- _Description of the task_:
In the material below, find the line that contains "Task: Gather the" and the line that contains "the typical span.", then write out exactly those two lines and everything between them.

- _Records for the exercise_:

══════

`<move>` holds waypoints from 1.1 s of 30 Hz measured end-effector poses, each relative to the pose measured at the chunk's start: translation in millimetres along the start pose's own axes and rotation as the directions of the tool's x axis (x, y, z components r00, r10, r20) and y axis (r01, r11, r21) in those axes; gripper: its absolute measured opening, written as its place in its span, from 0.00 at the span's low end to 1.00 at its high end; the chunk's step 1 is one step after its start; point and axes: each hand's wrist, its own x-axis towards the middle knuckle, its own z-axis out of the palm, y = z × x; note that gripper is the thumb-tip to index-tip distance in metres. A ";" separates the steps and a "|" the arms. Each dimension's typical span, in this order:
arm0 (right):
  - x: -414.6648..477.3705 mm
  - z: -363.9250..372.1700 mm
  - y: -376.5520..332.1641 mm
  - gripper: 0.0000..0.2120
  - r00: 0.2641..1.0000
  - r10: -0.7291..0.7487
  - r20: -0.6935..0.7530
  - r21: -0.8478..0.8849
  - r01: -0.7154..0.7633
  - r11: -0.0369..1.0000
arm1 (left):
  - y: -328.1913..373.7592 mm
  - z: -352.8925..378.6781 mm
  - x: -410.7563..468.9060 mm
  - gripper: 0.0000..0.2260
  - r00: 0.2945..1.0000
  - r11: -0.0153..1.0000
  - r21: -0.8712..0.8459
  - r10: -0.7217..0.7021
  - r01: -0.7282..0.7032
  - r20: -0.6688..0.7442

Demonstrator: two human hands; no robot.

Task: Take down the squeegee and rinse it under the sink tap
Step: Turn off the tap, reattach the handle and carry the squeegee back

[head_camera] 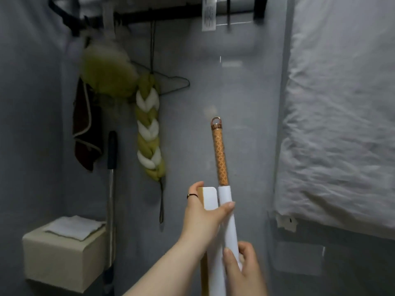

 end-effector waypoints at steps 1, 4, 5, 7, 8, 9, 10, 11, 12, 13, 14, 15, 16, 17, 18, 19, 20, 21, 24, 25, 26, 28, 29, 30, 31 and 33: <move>7.5 9.4 -7.3 0.09 1.000 -0.009 0.003 0.010 0.009 1.000 | 5.9 -4.5 10.4 0.32 1.000 1.000 0.000 0.029 -0.029 -0.004; 38.4 25.5 -35.4 0.09 0.995 -0.098 0.014 0.038 0.098 0.995 | 28.1 -14.1 49.6 0.35 0.994 0.994 0.002 0.113 -0.113 -0.002; 49.4 27.5 -46.3 0.09 0.992 -0.125 0.017 0.048 0.124 0.991 | 37.8 -15.9 61.2 0.36 0.990 0.990 0.009 0.144 -0.144 -0.002; 74.6 29.8 -70.1 0.08 0.983 -0.184 0.011 0.052 0.183 0.982 | 60.6 -15.6 86.8 0.36 0.973 0.973 0.023 0.229 -0.229 0.003; 87.1 30.0 -82.1 0.07 0.976 -0.216 0.006 0.053 0.215 0.975 | 72.8 -13.8 98.6 0.35 0.961 0.961 0.026 0.275 -0.275 0.005; 98.4 30.1 -94.0 0.06 0.969 -0.247 0.000 0.053 0.247 0.968 | 85.6 -12.0 109.0 0.35 0.948 0.948 0.032 0.317 -0.317 0.005; 109.8 29.6 -106.2 0.06 0.961 -0.278 -0.010 0.057 0.278 0.959 | 98.9 -9.9 118.9 0.35 0.936 0.935 0.035 0.353 -0.353 0.002; 120.2 29.0 -117.1 0.06 0.954 -0.300 -0.023 0.062 0.301 0.952 | 111.1 -8.0 128.0 0.35 0.925 0.924 0.037 0.380 -0.379 -0.001; 130.8 27.9 -128.3 0.07 0.945 -0.323 -0.041 0.063 0.325 0.944 | 122.9 -4.7 138.4 0.35 0.913 0.913 0.033 0.408 -0.408 0.000; 140.7 26.6 -138.6 0.08 0.938 -0.341 -0.056 0.069 0.344 0.936 | 134.2 -2.2 147.7 0.35 0.902 0.902 0.026 0.431 -0.431 0.006; 148.6 25.4 -147.8 0.09 0.936 -0.347 -0.060 0.084 0.351 0.933 | 143.9 -1.0 155.4 0.35 0.893 0.893 0.022 0.449 -0.449 0.012; 157.0 23.6 -157.7 0.09 0.932 -0.358 -0.060 0.098 0.362 0.927 | 154.8 0.8 164.0 0.35 0.883 0.883 0.010 0.469 -0.470 0.018; 164.2 22.1 -166.6 0.09 0.929 -0.367 -0.053 0.108 0.371 0.922 | 164.6 1.7 171.6 0.35 0.874 0.875 0.000 0.485 -0.485 0.019; 170.4 21.2 -174.6 0.08 0.927 -0.372 -0.043 0.118 0.375 0.920 | 173.1 1.1 177.6 0.34 0.867 0.867 -0.004 0.498 -0.498 0.017; 175.5 20.6 -182.3 0.07 0.925 -0.378 -0.035 0.131 0.380 0.916 | 180.5 0.5 182.8 0.34 0.858 0.858 -0.007 0.514 -0.514 0.015; 180.8 19.8 -189.5 0.06 0.921 -0.390 -0.029 0.147 0.389 0.909 | 187.2 0.6 188.0 0.34 0.848 0.848 -0.014 0.530 -0.530 0.013; 184.9 19.7 -195.5 0.07 0.916 -0.400 -0.022 0.162 0.398 0.903 | 191.4 0.3 192.2 0.34 0.842 0.842 -0.013 0.539 -0.539 0.007; 188.4 20.0 -200.4 0.09 0.913 -0.407 -0.015 0.173 0.404 0.899 | 194.8 -0.1 195.4 0.33 0.839 0.839 -0.008 0.544 -0.544 0.000; 195.4 24.7 -207.1 0.10 0.920 -0.392 0.006 0.196 0.383 0.903 | 198.3 -2.3 203.4 0.33 0.839 0.839 0.001 0.544 -0.544 -0.010; 197.2 27.0 -205.8 0.09 0.926 -0.377 0.012 0.214 0.366 0.906 | 197.8 -2.4 205.3 0.33 0.839 0.839 0.011 0.544 -0.544 -0.008; 199.1 29.2 -204.6 0.08 0.930 -0.368 0.014 0.231 0.355 0.906 | 197.8 -2.5 206.2 0.33 0.837 0.837 0.024 0.547 -0.546 -0.007; 202.0 33.1 -202.8 0.07 0.931 -0.364 0.011 0.241 0.351 0.905 | 197.5 -2.1 208.2 0.33 0.828 0.826 0.054 0.561 -0.560 0.006; 203.2 33.9 -202.1 0.07 0.932 -0.363 0.009 0.235 0.351 0.906 | 197.3 -1.1 208.8 0.33 0.823 0.821 0.064 0.568 -0.568 0.013; 204.2 34.1 -201.7 0.07 0.933 -0.361 0.004 0.226 0.351 0.909 | 197.0 0.1 209.6 0.33 0.821 0.818 0.070 0.570 -0.570 0.020; 205.8 33.8 -200.9 0.08 0.933 -0.359 -0.004 0.215 0.352 0.911 | 196.5 1.6 211.4 0.32 0.822 0.819 0.070 0.569 -0.569 0.024; 208.0 32.9 -199.0 0.08 0.936 -0.353 -0.014 0.197 0.348 0.917 | 194.3 3.8 214.9 0.32 0.826 0.823 0.068 0.563 -0.564 0.027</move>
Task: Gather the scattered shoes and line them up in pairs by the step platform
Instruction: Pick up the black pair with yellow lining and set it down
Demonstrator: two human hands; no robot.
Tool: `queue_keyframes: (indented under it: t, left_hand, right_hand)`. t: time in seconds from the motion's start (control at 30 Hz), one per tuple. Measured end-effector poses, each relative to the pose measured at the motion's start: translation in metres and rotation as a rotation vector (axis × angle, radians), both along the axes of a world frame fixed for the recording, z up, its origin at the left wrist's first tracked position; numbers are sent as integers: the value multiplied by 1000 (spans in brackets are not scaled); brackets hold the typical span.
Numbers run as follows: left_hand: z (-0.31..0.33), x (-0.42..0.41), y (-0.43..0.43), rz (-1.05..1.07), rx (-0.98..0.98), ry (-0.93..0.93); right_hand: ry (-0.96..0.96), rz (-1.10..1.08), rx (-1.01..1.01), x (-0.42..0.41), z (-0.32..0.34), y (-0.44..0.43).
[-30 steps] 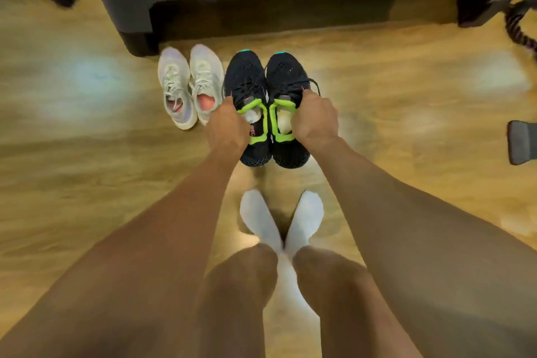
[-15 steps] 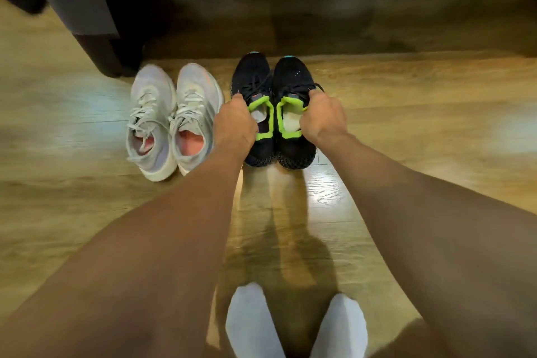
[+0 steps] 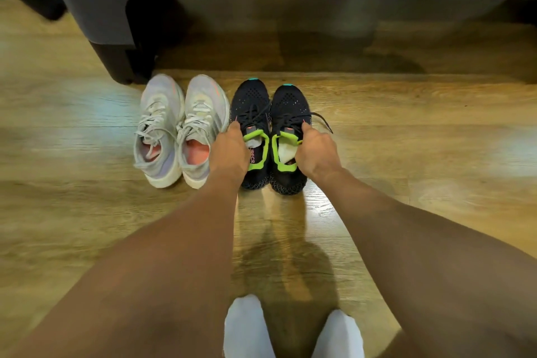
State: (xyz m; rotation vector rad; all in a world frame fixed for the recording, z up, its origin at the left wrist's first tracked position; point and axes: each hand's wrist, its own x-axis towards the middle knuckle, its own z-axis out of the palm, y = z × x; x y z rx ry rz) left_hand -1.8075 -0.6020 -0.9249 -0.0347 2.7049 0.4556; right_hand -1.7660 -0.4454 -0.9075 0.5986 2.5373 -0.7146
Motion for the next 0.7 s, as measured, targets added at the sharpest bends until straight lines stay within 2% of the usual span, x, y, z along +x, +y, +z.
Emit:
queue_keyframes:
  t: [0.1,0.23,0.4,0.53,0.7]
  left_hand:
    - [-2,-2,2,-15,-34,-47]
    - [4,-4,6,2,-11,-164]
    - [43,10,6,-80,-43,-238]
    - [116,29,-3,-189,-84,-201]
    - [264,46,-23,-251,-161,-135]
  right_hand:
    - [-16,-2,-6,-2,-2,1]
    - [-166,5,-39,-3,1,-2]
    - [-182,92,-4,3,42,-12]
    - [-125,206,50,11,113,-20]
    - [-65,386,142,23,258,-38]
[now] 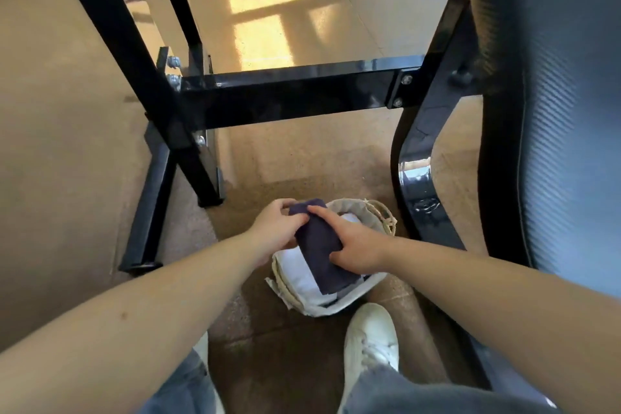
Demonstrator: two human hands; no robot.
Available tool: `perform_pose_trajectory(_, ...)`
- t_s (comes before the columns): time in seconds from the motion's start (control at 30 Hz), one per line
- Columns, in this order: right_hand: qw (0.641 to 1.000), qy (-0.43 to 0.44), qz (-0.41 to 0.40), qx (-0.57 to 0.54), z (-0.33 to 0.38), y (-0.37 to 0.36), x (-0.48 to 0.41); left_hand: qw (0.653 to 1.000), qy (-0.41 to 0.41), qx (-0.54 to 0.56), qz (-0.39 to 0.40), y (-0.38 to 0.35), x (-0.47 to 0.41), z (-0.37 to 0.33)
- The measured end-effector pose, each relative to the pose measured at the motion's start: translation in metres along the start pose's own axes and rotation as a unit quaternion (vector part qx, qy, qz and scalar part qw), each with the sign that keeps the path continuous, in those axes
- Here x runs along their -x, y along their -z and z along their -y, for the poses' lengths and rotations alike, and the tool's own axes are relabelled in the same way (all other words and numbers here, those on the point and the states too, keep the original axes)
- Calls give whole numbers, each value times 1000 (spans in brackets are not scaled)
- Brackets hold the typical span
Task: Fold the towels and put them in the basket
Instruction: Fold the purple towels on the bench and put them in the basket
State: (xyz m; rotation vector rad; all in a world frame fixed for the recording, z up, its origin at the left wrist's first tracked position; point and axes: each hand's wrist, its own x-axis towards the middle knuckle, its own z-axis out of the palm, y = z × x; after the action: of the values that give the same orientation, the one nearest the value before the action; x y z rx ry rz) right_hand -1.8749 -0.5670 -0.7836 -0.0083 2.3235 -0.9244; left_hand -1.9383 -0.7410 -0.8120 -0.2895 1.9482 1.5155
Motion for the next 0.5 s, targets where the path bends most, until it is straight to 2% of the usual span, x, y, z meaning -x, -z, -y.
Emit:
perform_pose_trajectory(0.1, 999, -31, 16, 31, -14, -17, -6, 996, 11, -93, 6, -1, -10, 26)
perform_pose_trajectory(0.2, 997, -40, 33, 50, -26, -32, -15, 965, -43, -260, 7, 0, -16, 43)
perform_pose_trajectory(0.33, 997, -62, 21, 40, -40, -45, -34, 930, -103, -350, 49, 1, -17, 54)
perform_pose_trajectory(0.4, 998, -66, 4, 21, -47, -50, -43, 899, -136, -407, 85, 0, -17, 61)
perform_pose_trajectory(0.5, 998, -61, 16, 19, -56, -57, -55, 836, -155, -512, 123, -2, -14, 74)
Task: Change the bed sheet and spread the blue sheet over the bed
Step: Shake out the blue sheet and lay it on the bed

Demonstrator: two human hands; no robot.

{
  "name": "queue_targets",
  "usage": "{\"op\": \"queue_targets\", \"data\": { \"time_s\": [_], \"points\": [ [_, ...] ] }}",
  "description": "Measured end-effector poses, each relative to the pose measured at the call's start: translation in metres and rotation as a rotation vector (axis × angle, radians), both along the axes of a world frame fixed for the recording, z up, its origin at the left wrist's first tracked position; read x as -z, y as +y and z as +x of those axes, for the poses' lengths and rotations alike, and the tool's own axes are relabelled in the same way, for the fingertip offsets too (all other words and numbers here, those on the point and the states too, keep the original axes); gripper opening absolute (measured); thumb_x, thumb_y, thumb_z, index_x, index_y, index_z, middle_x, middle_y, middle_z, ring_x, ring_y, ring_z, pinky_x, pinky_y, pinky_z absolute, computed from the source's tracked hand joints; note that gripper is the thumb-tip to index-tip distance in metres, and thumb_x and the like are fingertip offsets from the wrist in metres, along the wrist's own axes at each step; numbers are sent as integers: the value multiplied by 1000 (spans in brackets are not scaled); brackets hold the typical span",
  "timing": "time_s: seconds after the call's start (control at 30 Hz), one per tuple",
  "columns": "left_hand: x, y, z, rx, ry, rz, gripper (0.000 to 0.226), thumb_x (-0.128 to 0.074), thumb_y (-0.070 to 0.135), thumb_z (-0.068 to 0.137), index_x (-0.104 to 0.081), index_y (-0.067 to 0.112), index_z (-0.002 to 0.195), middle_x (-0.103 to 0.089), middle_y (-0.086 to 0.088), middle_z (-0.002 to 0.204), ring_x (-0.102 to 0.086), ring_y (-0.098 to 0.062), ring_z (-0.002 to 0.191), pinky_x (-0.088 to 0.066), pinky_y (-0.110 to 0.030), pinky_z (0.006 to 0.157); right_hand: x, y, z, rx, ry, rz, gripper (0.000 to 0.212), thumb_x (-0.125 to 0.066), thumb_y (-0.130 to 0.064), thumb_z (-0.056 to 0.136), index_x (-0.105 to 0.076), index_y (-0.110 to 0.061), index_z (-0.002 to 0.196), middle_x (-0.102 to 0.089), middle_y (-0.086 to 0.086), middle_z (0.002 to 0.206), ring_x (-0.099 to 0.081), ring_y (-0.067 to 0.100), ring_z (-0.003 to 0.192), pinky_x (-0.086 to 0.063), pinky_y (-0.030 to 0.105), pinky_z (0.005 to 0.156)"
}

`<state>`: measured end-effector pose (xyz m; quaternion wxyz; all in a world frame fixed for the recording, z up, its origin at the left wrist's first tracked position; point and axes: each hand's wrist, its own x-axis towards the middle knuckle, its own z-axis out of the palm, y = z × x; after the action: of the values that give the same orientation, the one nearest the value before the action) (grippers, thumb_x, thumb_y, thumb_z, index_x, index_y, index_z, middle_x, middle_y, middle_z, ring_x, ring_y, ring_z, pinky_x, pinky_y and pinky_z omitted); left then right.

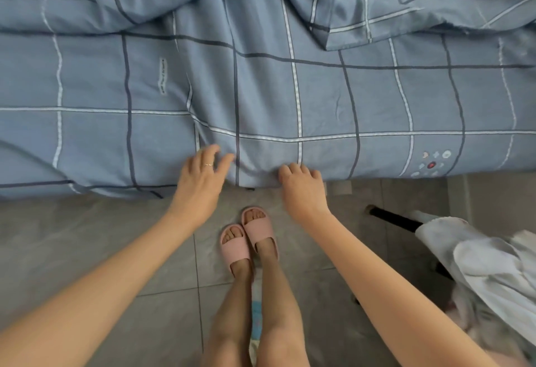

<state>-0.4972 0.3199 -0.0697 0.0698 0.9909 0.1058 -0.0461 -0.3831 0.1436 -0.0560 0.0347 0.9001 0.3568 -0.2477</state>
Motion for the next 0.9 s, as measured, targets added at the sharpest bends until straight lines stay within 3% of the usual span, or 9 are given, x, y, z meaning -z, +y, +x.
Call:
{"op": "queue_targets", "data": {
  "time_s": [0.1, 0.2, 0.3, 0.4, 0.5, 0.57, 0.7, 0.8, 0.9],
  "points": [
    [-1, 39, -16, -202, 77, 44, 79, -84, -2, 50, -50, 4, 121, -47, -22, 126, -50, -40, 108, -45, -47, 84, -2, 12, -11, -21, -93, 168, 30, -69, -5, 66, -58, -11, 93, -58, 6, 86, -58, 30, 77, -41, 35, 63],
    [-5, 77, -28, -269, 207, 17, 59, -89, 12, 50, -61, 4, 101, -60, -15, 109, -57, -34, 101, -42, -45, 81, -4, 37, -18, -151, -90, 282, 39, -77, -11, 59, -63, -12, 96, -58, 4, 86, -58, 26, 72, -46, 33, 59],
    [-9, 94, -29, -140, 272, 61, 34, -88, 7, 48, -62, 7, 70, -63, -11, 74, -61, -31, 76, -38, -39, 70, -7, 69, -19, -242, -32, 251, 44, -77, -18, 63, -63, -12, 105, -60, 4, 95, -59, 25, 80, -47, 33, 64],
    [-21, 103, -28, -13, 263, 82, 39, -89, 0, 34, -56, 11, 52, -56, -6, 51, -59, -25, 52, -29, -35, 63, -14, 108, -20, -296, 115, 163, 47, -63, -30, 84, -49, -10, 124, -51, 7, 119, -51, 28, 108, -39, 35, 84],
    [-36, 101, -32, 58, 259, 30, 47, -88, -4, 22, -52, 10, 49, -51, -7, 45, -54, -23, 39, -42, -27, 52, -18, 137, -31, -316, 175, 130, 56, -59, -40, 88, -41, -7, 130, -46, 9, 126, -48, 27, 115, -37, 34, 87],
    [-44, 100, -41, 79, 268, 4, 48, -85, -8, 18, -51, 9, 47, -50, -8, 43, -52, -22, 35, -42, -24, 45, -17, 153, -42, -332, 193, 102, 51, -57, -34, 90, -42, -4, 128, -47, 11, 126, -48, 29, 115, -38, 35, 85],
    [-35, 105, -64, 66, 296, -22, 49, -85, -8, 17, -53, 12, 49, -51, -5, 42, -52, -21, 34, -40, -22, 43, -13, 172, -58, -389, 158, 24, 33, -47, -5, 88, -50, -7, 120, -52, 11, 123, -50, 31, 113, -37, 36, 86],
    [-25, 116, -79, 74, 293, -66, 45, -86, -2, 27, -55, 13, 57, -55, -5, 50, -58, -21, 43, -44, -27, 47, -12, 184, -69, -446, 194, -153, 31, -47, -8, 87, -57, -12, 116, -54, 6, 122, -48, 29, 115, -31, 40, 94],
    [-21, 141, -104, 14, 184, -100, 44, -91, 22, 43, -62, 13, 74, -61, -6, 75, -63, -25, 68, -49, -33, 59, -18, 202, -76, -496, 217, -421, 29, -47, -17, 89, -59, -20, 115, -55, 2, 121, -46, 25, 119, -27, 43, 96]
  ]
}}
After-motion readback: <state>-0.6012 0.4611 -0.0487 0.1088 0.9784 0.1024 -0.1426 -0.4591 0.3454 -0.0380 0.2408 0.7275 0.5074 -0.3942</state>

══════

- _Exercise response_:
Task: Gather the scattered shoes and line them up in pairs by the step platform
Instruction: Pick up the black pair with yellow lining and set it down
Demonstrator: two human hands; no robot.
Tool: `queue_keyframes: (indented under it: t, left_hand, right_hand)`. t: time in seconds from the motion's start (control at 30 Hz), one per tuple. Measured end-effector poses, each relative to the pose measured at the motion's start: translation in metres and rotation as a rotation vector (axis × angle, radians), both along the axes of a world frame fixed for the recording, z up, its origin at the left wrist's first tracked position; numbers are sent as integers: the value multiplied by 1000 (spans in brackets are not scaled); brackets hold the typical span.

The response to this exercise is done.